§ Work instructions: Begin at the line containing "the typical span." in the entries below and end at the line containing "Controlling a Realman"; transcribe that range exactly and nothing outside it.

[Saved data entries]
###
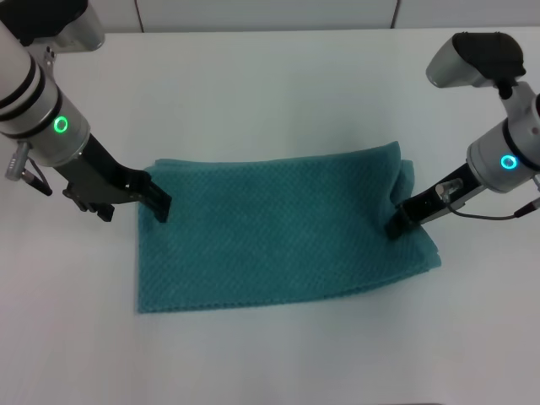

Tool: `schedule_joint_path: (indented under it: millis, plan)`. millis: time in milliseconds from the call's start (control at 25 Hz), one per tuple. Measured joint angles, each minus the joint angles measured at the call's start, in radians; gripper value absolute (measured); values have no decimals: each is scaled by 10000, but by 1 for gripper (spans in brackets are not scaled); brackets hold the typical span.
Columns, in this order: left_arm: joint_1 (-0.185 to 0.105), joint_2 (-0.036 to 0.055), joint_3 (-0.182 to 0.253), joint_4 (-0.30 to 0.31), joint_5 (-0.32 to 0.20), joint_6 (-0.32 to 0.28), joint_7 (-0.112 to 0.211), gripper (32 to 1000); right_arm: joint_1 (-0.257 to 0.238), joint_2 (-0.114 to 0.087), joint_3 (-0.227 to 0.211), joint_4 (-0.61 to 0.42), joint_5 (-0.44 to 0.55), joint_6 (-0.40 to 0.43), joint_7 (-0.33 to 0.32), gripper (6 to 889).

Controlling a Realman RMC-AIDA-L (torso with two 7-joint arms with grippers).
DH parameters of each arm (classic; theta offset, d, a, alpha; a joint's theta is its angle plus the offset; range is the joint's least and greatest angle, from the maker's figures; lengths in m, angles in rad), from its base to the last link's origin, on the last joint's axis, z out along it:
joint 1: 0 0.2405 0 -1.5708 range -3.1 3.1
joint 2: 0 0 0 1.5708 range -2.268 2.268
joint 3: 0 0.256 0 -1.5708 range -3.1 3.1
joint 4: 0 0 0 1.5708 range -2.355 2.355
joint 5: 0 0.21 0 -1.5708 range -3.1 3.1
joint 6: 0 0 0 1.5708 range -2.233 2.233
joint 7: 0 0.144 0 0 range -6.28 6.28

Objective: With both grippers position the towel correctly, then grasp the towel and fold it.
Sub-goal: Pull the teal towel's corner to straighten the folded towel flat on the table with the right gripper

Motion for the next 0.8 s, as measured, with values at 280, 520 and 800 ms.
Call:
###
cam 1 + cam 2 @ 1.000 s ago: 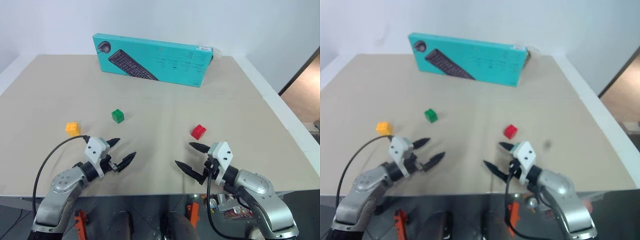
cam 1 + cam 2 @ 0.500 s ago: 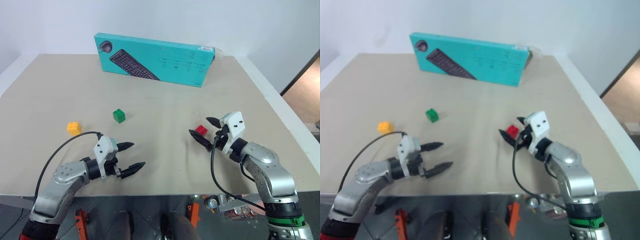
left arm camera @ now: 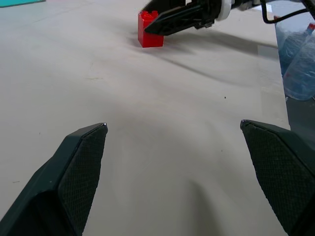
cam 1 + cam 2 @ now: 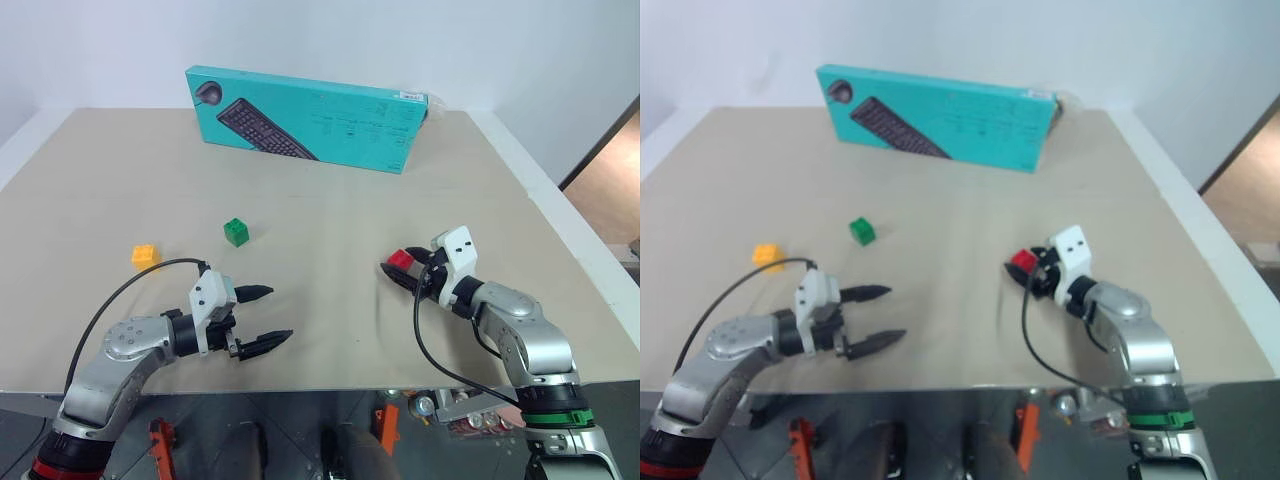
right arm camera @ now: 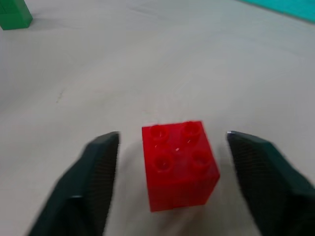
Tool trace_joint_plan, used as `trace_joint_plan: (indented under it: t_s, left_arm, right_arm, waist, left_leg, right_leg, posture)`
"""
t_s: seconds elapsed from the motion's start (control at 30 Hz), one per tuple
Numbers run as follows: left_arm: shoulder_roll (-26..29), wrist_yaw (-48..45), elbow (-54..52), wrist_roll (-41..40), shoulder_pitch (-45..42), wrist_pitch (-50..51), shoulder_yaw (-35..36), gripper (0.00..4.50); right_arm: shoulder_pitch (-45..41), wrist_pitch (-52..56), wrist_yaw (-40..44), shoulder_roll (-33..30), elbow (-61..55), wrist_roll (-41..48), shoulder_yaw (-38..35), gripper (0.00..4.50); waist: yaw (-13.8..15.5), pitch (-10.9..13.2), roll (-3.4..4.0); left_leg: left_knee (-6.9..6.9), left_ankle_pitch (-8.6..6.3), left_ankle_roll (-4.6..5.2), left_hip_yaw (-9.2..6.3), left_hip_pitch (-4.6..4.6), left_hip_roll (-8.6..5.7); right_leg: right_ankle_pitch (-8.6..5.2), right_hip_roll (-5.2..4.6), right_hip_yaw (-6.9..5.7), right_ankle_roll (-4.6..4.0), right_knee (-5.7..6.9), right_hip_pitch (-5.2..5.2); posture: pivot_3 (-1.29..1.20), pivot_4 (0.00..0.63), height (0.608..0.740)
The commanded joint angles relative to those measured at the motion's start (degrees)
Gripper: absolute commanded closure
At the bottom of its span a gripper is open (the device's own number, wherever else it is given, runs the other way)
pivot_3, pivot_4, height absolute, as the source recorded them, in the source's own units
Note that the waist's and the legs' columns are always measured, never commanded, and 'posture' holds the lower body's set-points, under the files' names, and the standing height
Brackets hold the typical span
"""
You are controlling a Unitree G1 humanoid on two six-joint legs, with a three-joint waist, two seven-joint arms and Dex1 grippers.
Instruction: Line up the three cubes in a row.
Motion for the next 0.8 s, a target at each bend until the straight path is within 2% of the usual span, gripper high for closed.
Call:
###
§ Answer for this exercise:
Tool: `schedule_joint_path: (indented under it: millis, plan)`. millis: time in milliseconds from the call's start (control at 25 Hz), one per tuple. Measured joint angles, each minus the joint angles measured at the call's start, in radians; gripper value absolute (measured); values have no decimals: each is scaled by 10000, but by 1 for gripper (spans in brackets are not scaled); brackets hold the typical span.
Columns, in this order: left_arm: joint_1 (-0.185 to 0.105), joint_2 (-0.036 to 0.055), joint_3 (-0.182 to 0.253), joint_4 (-0.30 to 0.31), joint_5 (-0.32 to 0.20), joint_6 (-0.32 to 0.28), joint_7 (-0.112 to 0.211), gripper (32 to 1000); right_arm: joint_1 (-0.257 to 0.238), joint_2 (-0.114 to 0.087), joint_3 (-0.227 to 0.211), joint_4 (-0.61 to 0.42), joint_5 (-0.44 to 0.55), joint_6 (-0.40 to 0.43), joint_7 (-0.33 to 0.32), gripper (6 to 889).

Controlling a Realman RMC-AIDA-L (torso with two 7-joint arms with grippers).

The exercise is fully answered.